Glassy Surface, A Voice Trapped Beneath

Malina Douglas
About the Author:
Malina Douglas weaves stories that fuse the fantastic and the real. She was awarded first place in the Oxford Flash Fiction Prize and made the top three of Leicester Writes. Publications include the Odin Anthology by FlameTree Press, Cast of Wonders, Metastellar, Parabnormal, Typehouse, Ginosko Literary, and Consequence Forum.
X and BlueSky: @iridescentwords
Glassy Surface, A Voice Trapped Beneath
Molten words poured from his lips like a sizzling samovar. Her father’s veins bulged as he spat condemnations, while her mother spilt insults, sulphurous and jagged. As word-harpoons flew, Ayda shrank into the corner and filled her ears with symphonic metal. She closed her eyes and thought of the ocean, drowning anger in the sea’s soothing shush.

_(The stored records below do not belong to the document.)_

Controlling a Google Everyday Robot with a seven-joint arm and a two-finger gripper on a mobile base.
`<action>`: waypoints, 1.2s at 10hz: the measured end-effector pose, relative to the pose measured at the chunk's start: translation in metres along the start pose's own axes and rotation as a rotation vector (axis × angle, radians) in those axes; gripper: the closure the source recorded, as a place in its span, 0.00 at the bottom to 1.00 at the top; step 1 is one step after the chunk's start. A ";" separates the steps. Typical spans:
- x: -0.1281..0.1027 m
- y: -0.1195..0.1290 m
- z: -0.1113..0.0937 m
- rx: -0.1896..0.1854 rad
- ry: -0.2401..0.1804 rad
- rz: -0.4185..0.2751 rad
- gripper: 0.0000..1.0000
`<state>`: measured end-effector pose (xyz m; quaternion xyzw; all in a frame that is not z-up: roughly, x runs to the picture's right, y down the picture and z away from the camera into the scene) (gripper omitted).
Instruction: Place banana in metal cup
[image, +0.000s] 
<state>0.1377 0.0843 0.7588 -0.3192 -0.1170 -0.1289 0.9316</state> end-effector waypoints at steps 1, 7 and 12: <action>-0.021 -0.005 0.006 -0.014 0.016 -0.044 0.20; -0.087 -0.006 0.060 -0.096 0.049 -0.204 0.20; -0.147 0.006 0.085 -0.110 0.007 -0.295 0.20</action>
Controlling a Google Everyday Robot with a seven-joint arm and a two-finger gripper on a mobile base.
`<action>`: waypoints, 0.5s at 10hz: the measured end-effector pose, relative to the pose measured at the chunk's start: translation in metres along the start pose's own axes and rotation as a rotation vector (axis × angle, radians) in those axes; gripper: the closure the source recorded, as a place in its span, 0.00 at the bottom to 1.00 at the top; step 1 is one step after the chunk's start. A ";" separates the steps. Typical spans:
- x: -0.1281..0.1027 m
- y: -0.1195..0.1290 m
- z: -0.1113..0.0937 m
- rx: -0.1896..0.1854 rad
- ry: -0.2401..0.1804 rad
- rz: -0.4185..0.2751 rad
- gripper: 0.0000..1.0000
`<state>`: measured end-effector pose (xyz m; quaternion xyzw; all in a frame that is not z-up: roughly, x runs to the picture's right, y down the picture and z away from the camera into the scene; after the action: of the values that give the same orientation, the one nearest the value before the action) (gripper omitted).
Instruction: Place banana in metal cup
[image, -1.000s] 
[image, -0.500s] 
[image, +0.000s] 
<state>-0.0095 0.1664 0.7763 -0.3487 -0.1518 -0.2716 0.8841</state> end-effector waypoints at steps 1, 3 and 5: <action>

Violet resignation wreathed Ayda’s mother like smoke. Ayda sat stiff, ignoring the impulse coiled within her. As cold, sharp pins slid against her scalp and hands shrouded her hair in synthetic black cloth, Ayda let her. Her headscarf muffled the world around. As the sun heated up her head, her mind sought the cool gleam where the land tore away.
In class, kraken pursued sailing ships through the margins of her notes.
Past the school’s gate sharp as sea urchin spines, Ayda waded through tides of chatter. She stopped before a girl in a headscarf brown as a treasure chest with keen almond eyes beneath caterpillar brows.
“You still coming?”
Zeynab nodded. She burned with the same suppressed flame.
A lane wound downwards between walls of rough stone. Displays brimmed with pastel shades of powdered teas. Bright woven bags snagged Ayda’s eyes but she did not stop till the lane opened to a line of boats and a square of flashing sea.
The marina smelt of seaweed and brine. Her eyes caressed curved prows and wooden hulls. She would not tell her mother how joy flared when she stepped aboard. How they climbed to the top deck and unpinned their headscarves. How the wind teased loosed manes and unspooled knots within. How a singer crooned over the speakers, voice liquid lava, how their hips swayed like palm trees. How Ayda held the hairpins in her fist as glinting waves with tongues of foam taunted. Instead of flinging them in, she listened to salt-spray whispers till a hum rose from her depths. She could not remain silent, the next time. But what could she do? The cliffs of the marina stood tall as her mother, withstanding the crash of her father’s waves. She let the waves bring her strength.
Sound flickered like lightning as she sang, brief and halting.
They danced till goosebumps prickled and stamped to the inner deck, wind-chilled, to gaze as blue mountains dissolved into dusk.
When they loped up the cobblestone lane, every pin was in place.
*
Ayda sat still as her mother’s rough hands brushed her hair into ebony waves.
Heavy footsteps grew closer. As the door opened, Ayda braced herself.
Flames erupted as her father unleashed his rage. Her mother spoke a soft defence that was smothered. Ayda felt her shudder as her father spat barbs, swift and viscous, piercing and tearing.
Within Ayda, tides surged.
The brush clattered to the floor as Ayda stood.
Her mother’s eyes widened.
Ayda felt it stir in the depths of her. What was shrunken and chained burst upwards to crest the surface.
Like a pirate flag, her voice unfurled.